Senior Year is scary.

Published on 25 August 2023 at 14:50

2024 is the year I graduate college. That feels frightening to say, considering the way my High School graduation went...


I am not great with change. As an extreme empath and someone who is consumed by nostalgia, moving on and turning to a new chapter can be tricky for me. That’s the case as I am about to start my final year of college. As I go back and reflect on why this transition is so daunting to me, I recall my final year of High School. 

 

During my senior year in 2020, I was on top of my sh*t. I had applied to every college early, had my essay done weeks before my peers, and was eager to get out of my hometown and see new things. I applied to schools all around the country in hopes of immersing myself in a totally new environment where I wasn’t surrounded by people who were the same as me. This was a great plan! I had it all figured out and was just about to leave for my final Model UN trip of my high school career. Then, the calendar turned to March. 

 

The world shut down. There was no more school, no more goodbyes to be had, no more getting to eat lunch with my childhood friends everyday - nothing. I didn’t get to tour those schools across the country that I dreamed of going to. I didn’t get the graduation I’d been looking forward to forever. There was no Senior Week, no College Decision Day where I could congratulate all my classmates, no final sports games.

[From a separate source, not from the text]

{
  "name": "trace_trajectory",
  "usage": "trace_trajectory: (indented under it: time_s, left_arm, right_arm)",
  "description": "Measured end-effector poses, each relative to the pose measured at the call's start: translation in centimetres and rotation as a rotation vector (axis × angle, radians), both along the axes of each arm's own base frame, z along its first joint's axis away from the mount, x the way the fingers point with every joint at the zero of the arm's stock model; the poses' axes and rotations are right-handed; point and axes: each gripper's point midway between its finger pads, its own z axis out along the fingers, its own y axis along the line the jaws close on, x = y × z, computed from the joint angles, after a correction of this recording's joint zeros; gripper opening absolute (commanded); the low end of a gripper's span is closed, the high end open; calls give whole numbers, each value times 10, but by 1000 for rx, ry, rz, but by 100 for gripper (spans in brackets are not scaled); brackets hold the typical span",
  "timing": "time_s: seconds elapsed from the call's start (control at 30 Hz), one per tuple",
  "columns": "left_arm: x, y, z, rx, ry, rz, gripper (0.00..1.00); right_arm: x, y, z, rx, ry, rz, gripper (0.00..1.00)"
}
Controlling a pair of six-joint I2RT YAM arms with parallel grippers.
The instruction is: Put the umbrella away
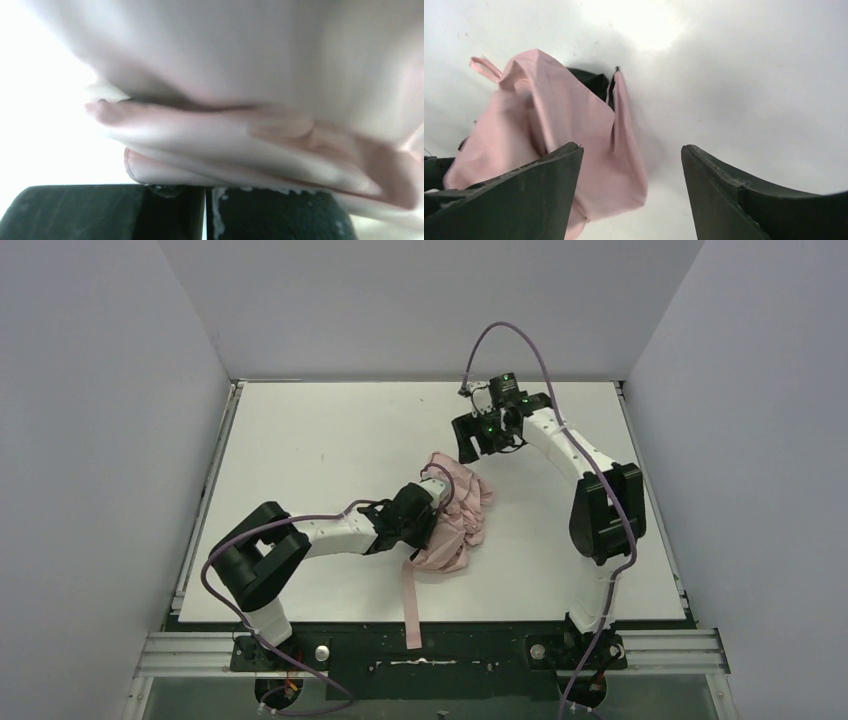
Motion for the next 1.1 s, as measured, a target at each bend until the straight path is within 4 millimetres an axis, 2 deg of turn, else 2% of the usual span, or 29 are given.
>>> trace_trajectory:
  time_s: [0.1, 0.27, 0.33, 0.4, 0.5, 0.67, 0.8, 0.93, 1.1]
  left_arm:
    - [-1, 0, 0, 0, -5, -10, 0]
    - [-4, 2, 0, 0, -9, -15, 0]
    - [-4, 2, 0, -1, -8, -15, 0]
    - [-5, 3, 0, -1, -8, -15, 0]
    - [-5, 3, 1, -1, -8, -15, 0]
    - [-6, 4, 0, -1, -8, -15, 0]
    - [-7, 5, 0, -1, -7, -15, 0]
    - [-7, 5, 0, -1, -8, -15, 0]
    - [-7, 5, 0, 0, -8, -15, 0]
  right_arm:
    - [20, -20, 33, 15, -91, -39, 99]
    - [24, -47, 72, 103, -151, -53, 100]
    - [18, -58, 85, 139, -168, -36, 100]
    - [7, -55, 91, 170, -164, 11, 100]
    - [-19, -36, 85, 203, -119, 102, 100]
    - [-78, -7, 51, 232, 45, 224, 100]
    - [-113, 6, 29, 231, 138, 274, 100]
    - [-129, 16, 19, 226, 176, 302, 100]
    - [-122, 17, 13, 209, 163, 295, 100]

It was all taken away in what seemed like an instant. 

 

Being in lockdown while I was supposed to be enjoying my last months with my friends, teachers, and classmates wasn’t easy for me. There were moments when I felt that I was digging myself into a hole I would never be able to climb out of. Thankfully, I had a support system at home of people who loved me and understood what I was going through - or at least tried the best they could. 

 

I think that whole situation left me with more scars than I realized at first. I experienced grief in a way I had ever before when COVID took these once in a lifetime experiences from me. I think this is also why I’m so scared of it happening again. 

 

When I came into college in August 2020, I promised myself I’d take advantage of every opportunity presented to me. By the time May 2024 came around, I wanted to be a new person. With this mindset, I can proudly say that college has been the best time of my life so far. I’ve made friends I’ll have for the rest of my life, I’ve uncovered passions I didn’t know I had, and I’ve made a lot of progress personally when it comes to handling my anxiety. If COVID didn’t happen, who knows if I would have chosen to go to the same school - I ended up right where I was supposed to. 

 

So, as I look to the path laid in front of me with senior year being my next challenge, I can’t let the fear of the past hinder me. I’ve spent enough time anxious about the future. Going into this year, I want to continue healthy habits, give my love and attention to people who reciprocate, and enjoy my last time as a student. Even though my last senior year was just a pinch traumatizing, worse things could’ve happened to me during COVID. I’m thankful that I’m healthy and doing my best to be happy.